BEGIN Records for processing

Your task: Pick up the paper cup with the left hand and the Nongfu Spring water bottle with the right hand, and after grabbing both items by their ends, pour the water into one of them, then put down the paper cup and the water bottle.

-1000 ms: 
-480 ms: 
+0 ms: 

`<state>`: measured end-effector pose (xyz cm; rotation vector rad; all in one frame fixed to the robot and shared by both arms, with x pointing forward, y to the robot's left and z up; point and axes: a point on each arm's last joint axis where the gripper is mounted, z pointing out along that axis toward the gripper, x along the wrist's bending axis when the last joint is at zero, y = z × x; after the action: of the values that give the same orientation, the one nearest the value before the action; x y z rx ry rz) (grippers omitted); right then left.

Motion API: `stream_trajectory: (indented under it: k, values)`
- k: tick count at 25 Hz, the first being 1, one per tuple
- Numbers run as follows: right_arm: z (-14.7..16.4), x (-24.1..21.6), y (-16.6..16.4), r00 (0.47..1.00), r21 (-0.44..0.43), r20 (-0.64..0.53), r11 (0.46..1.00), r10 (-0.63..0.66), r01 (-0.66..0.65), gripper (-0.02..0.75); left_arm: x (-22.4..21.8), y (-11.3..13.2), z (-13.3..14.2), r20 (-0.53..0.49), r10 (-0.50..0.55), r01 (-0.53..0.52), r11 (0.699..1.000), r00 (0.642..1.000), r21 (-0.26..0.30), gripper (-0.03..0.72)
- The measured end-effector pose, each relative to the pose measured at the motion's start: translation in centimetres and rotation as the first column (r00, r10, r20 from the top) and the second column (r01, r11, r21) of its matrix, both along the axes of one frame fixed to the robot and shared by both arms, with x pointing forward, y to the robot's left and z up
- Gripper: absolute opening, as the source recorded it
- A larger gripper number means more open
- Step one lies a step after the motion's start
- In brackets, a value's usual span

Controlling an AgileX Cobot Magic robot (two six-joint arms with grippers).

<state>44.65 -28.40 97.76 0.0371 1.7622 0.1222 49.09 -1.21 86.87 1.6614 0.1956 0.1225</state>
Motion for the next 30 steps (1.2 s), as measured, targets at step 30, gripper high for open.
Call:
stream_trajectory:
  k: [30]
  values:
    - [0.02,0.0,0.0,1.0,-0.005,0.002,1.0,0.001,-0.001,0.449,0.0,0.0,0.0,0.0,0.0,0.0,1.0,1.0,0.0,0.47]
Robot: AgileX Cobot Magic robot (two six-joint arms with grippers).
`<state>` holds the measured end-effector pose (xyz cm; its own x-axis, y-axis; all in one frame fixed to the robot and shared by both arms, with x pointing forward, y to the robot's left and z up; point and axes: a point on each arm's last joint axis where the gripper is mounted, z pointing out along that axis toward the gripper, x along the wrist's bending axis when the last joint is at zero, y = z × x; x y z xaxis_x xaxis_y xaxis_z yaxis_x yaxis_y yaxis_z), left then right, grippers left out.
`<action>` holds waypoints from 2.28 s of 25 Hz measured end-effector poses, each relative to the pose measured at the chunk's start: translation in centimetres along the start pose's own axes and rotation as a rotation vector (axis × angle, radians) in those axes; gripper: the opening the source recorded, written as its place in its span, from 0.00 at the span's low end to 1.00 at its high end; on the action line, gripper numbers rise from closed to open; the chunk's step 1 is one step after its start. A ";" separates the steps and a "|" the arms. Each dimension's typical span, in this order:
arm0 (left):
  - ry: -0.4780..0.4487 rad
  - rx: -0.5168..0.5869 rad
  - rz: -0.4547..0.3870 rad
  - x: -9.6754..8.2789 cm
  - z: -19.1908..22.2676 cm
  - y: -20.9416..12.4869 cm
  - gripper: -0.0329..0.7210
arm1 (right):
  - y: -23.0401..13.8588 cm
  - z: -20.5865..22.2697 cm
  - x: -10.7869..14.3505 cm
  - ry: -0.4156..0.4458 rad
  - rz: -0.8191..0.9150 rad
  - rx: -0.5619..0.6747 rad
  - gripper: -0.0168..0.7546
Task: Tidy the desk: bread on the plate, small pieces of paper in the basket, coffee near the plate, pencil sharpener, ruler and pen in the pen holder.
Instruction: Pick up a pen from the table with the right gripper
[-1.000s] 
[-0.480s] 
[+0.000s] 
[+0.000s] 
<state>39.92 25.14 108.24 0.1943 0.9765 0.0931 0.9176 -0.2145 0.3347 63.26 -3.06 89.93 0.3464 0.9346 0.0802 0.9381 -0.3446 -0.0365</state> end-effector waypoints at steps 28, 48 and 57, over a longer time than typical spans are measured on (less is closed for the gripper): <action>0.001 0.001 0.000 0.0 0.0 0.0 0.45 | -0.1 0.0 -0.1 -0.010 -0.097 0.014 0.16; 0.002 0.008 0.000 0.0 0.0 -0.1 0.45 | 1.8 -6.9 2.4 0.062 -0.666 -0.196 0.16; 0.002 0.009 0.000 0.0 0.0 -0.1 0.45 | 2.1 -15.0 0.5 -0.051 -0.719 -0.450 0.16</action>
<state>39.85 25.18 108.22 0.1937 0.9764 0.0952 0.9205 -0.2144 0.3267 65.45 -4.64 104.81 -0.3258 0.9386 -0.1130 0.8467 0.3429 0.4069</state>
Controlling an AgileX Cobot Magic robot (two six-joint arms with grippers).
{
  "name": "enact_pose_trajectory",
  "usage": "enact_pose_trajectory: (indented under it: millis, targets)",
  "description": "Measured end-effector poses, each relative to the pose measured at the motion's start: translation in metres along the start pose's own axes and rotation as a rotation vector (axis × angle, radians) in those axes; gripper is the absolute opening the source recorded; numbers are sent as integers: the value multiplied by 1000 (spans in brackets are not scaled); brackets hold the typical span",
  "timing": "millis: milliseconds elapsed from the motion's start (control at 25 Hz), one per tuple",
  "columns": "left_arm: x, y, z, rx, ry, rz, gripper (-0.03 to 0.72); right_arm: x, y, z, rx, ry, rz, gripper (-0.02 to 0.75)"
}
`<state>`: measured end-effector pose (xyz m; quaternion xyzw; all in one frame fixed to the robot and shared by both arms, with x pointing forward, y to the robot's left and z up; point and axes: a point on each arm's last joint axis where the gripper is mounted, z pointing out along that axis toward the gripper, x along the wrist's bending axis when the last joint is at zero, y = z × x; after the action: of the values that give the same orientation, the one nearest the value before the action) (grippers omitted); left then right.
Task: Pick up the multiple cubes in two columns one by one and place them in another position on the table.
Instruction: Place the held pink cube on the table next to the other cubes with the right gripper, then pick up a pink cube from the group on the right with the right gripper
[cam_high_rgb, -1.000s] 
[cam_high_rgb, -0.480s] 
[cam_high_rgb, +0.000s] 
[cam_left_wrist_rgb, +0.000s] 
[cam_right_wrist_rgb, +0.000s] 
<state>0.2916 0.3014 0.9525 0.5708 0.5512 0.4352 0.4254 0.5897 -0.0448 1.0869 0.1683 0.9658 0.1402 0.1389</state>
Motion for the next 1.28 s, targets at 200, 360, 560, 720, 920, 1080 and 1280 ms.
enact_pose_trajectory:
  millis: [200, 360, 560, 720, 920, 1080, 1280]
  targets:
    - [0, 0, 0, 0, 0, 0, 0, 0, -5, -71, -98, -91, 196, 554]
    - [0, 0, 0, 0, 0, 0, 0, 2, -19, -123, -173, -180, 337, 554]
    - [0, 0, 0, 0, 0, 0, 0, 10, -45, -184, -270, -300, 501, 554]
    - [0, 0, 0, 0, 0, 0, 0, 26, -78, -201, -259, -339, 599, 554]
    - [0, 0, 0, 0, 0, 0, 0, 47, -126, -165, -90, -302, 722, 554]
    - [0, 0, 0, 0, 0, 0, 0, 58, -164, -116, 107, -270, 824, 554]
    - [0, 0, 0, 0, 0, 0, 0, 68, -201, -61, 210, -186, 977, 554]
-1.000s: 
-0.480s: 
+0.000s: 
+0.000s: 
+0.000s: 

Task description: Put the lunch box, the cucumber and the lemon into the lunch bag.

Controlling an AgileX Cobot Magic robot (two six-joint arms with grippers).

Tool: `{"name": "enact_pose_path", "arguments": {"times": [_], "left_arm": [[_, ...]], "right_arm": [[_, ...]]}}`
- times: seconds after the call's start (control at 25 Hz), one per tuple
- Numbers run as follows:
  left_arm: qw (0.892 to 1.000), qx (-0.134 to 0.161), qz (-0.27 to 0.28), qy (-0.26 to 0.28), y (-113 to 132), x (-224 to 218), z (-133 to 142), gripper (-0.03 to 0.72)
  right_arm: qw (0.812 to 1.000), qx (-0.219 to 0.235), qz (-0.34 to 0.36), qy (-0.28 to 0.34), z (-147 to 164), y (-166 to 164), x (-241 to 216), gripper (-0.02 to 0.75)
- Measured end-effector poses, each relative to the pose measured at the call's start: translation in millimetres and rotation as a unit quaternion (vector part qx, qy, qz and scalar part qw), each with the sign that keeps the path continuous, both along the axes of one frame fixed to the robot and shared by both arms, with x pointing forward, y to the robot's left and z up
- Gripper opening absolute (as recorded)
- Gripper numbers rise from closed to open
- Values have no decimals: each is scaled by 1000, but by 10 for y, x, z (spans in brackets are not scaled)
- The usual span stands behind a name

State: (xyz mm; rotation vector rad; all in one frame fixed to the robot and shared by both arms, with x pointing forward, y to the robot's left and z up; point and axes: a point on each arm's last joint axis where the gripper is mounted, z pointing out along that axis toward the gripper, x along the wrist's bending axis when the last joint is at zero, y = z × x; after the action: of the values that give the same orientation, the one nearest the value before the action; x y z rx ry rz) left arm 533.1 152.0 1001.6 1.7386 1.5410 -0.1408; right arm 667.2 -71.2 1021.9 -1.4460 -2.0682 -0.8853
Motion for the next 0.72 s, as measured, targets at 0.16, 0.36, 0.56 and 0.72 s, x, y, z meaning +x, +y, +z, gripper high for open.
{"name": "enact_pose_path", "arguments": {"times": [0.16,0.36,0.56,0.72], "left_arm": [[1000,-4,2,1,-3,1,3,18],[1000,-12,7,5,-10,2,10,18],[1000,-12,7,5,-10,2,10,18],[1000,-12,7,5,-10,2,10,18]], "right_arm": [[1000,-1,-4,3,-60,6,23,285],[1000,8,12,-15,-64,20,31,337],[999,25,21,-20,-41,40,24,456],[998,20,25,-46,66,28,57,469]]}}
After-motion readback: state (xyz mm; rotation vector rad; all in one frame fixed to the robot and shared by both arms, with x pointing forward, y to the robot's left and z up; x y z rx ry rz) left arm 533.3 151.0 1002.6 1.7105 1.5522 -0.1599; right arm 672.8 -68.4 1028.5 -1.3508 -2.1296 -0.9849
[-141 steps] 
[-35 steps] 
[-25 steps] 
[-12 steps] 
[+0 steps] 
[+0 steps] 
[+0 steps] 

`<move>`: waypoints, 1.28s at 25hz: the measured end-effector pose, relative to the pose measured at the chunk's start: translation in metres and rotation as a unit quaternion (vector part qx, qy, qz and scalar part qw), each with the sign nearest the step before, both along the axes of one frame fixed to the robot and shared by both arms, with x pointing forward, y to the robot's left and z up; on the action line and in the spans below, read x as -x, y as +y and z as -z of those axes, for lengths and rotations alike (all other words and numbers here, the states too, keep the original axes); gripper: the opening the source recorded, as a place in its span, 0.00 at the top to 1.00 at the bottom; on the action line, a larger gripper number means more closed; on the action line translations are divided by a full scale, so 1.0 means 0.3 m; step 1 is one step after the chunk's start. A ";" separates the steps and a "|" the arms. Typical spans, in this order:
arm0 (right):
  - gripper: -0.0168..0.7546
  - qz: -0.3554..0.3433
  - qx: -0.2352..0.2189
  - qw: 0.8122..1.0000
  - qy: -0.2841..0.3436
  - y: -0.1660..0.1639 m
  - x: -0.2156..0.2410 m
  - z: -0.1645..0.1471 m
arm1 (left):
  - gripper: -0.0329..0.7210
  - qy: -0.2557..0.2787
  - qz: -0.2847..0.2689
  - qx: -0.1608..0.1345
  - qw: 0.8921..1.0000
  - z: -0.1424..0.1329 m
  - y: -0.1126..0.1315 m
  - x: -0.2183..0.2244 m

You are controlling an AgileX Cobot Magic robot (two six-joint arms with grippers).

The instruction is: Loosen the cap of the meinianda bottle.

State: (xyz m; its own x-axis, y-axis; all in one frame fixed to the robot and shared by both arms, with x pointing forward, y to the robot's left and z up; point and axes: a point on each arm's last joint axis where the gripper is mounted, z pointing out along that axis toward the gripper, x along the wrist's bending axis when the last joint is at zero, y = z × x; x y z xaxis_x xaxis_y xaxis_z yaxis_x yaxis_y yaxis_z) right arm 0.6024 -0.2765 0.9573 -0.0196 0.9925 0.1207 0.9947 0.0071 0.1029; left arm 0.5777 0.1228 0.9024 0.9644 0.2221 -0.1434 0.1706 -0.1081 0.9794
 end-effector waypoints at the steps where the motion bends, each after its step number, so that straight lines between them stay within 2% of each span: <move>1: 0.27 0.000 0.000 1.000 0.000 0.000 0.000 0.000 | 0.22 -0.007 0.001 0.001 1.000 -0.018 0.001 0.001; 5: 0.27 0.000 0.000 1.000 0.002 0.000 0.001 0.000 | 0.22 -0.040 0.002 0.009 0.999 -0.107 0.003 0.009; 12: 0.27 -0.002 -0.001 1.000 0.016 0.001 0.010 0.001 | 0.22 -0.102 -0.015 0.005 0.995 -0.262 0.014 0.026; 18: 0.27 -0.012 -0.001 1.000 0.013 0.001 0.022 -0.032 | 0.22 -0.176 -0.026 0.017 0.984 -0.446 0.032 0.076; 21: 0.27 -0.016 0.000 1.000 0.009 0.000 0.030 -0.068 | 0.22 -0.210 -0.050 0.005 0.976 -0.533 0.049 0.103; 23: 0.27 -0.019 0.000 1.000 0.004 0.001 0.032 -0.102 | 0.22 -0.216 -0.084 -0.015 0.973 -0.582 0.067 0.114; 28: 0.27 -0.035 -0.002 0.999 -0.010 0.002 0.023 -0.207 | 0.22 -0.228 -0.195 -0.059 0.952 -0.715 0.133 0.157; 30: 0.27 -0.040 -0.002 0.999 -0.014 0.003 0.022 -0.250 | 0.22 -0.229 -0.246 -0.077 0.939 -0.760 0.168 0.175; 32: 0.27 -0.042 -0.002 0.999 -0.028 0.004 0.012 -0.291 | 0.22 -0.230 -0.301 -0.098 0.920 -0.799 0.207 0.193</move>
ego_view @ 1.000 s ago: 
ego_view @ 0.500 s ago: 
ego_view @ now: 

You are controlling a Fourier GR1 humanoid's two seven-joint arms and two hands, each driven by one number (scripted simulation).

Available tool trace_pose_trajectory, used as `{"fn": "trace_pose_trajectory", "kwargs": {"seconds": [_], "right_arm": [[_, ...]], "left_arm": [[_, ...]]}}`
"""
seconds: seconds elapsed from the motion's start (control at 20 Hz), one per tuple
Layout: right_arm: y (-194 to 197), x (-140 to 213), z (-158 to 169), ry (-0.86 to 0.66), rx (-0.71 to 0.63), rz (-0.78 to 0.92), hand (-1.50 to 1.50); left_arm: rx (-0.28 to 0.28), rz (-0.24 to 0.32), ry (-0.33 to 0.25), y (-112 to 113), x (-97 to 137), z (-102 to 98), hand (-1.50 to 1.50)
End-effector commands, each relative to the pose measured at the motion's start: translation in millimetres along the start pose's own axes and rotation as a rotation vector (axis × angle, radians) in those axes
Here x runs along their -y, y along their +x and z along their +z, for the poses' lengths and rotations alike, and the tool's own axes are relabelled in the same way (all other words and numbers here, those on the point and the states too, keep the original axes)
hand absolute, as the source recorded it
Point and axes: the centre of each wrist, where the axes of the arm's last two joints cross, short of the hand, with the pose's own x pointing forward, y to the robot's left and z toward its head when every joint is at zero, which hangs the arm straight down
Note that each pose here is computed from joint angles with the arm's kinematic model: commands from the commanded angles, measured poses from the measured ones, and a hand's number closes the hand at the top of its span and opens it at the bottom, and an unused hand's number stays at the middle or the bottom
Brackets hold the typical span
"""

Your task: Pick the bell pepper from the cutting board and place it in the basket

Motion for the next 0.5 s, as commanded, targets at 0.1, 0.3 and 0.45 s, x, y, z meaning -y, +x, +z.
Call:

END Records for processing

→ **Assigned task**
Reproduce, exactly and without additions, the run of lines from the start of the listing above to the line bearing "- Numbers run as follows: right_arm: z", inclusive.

→ **Task result**
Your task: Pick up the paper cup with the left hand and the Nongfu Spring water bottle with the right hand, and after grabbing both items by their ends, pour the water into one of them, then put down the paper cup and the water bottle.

-1000 ms: 
-480 ms: 
+0 ms: 

`<state>`: measured end-effector pose (xyz cm; rotation vector rad; all in one frame fixed to the robot and shared by both arms, with x pointing forward, y to the robot's left and z up; point and axes: a point on each arm's last joint axis where the gripper is mounted, z pointing out along that axis toward the gripper, x along the wrist's bending axis when the last joint is at zero, y = z × x; after the action: of the values that give the same orientation, the one nearest the value before the action; x y z rx ry rz) (grippers omitted); right then left.

Motion API: `stream_trajectory: (indented under it: k, values)`
- k: tick count at 25 Hz, the first being 1, one per tuple
- Numbers run as follows: right_arm: z (-14.7..16.4), x (-24.1..21.6), y (-16.6..16.4), r00 (0.47..1.00), r21 (-0.44..0.43), r20 (-0.64..0.53), r11 (0.46..1.00), r10 (-0.63..0.66), r01 (-0.66..0.65), gripper (-0.02..0.75); left_arm: x (-22.4..21.8), y (-11.3..13.2), z (-13.3..14.2), r20 (-0.53..0.49), r10 (-0.50..0.55), r01 (-0.53..0.52), r11 (0.699..1.000), r00 (0.642..1.000), r21 (-0.26..0.30), gripper (-0.03..0.72)

This answer requires nothing else.